It doesn’t necessarily have to religious indoctrination.

Many non religious men of yesteryear were raised to believe that masturbation was an affront to their masculinity and virility.

Many men were raised that male masturbation was gross and depraved and that only guys that can’t get a girlfriend would be so desperate to spank themselves. 

The other message with that is if their female partner masturbates, that means they have a tiny penis and are otherwise unable to please their partner.

The net result is that masturbation is viewed as a negative force that implies they are inadequate as a man and as a lover. 

This can be very deep seated if not an actual core value in some men that will be very difficult if not impossible to overcome.

My only suggestion would be to watch some amateur XXX videos together of men spanking and couples engaging in mutual masturbation and openly express and demonstrate that it turns you on and that you’d like to indulge. 

If that doesn’t work, you may be barking up the wrong tree here.


----------



## happilymarriedfor15years (Jan 27, 2021)

DownByTheRiver said:


> it was a terrible breach of his privacy because you already knew he did not want to share that with you. You think your needs are more important than his at this point and that is sadly just not the case.
> 
> You came here for opinions and advice but now you're getting mad when it's not what you wanted to hear.
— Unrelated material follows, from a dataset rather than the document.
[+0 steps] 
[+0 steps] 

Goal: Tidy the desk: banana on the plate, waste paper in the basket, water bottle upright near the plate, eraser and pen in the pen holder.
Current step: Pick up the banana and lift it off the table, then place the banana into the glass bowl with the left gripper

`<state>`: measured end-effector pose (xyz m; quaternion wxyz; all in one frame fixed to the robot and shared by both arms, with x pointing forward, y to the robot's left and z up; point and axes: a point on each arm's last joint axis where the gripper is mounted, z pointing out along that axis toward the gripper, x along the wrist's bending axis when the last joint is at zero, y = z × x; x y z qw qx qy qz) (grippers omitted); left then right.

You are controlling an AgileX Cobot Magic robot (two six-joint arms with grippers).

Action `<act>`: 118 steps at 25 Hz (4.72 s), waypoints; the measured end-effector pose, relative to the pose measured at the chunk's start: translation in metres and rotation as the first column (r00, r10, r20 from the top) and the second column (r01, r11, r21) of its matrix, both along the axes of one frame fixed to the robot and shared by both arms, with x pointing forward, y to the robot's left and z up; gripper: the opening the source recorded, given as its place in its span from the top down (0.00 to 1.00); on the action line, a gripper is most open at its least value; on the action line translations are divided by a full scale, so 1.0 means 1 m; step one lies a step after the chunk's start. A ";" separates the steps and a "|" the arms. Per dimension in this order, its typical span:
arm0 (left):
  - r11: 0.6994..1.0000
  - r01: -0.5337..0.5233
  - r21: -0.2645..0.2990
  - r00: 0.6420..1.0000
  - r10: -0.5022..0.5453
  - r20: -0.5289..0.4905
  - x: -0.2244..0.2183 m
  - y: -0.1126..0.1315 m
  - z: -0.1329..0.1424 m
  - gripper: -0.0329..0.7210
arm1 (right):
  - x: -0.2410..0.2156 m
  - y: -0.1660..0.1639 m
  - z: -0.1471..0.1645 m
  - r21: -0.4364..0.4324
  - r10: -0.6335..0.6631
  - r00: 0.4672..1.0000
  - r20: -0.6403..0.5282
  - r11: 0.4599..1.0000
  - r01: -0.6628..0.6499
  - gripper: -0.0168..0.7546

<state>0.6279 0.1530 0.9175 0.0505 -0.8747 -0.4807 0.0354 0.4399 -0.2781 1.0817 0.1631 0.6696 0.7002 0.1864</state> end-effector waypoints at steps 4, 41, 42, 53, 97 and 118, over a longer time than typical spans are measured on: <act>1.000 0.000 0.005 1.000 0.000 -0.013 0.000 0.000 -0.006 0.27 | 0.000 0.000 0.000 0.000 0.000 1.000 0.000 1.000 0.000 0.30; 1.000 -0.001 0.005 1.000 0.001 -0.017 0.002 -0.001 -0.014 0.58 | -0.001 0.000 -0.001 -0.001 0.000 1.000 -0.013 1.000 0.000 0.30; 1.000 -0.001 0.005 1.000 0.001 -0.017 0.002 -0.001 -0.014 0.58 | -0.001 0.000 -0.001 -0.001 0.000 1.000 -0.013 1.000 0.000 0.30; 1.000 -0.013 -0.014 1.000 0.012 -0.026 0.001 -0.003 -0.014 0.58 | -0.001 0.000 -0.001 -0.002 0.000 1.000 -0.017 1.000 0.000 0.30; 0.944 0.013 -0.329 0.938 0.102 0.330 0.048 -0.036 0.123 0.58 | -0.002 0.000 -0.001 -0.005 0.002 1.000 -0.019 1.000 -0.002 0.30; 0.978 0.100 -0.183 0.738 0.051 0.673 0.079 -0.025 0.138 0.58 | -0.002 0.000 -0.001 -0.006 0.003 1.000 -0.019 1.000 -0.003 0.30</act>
Not getting mad. But you are placing judgement and saying I need help and this and that. I understand the cam was wrong but how else would one confirm if he wont be honest about it. Every time I have brought it up in the past I have been criticized by HIM for even wanting to do such a thing. So for my sake, having a gut feeling he was doing it, wanted to confirm before I tried to talk to him about it.


----------



## DownByTheRiver (Jul 2, 2020)

There's no reason that justifies you confirming this in this way. It's private to him and you should respect that. I guess you feel you shouldn't have any boundaries with your husband but most people have some boundaries even with people close to them. The fact that you've been haranguing him about this all these years tells me that this is more your issue than it is his.


----------



## happilymarriedfor15years (Jan 27, 2021)

DownByTheRiver said:


> There's no reason that justifies you confirming this in this way. It's private to him and you should respect that. I guess you feel you shouldn't have any boundaries with your husband but most people have some boundaries even with people close to them. The fact that you've been haranguing him about this all these years tells me that this is more your issue than it is his.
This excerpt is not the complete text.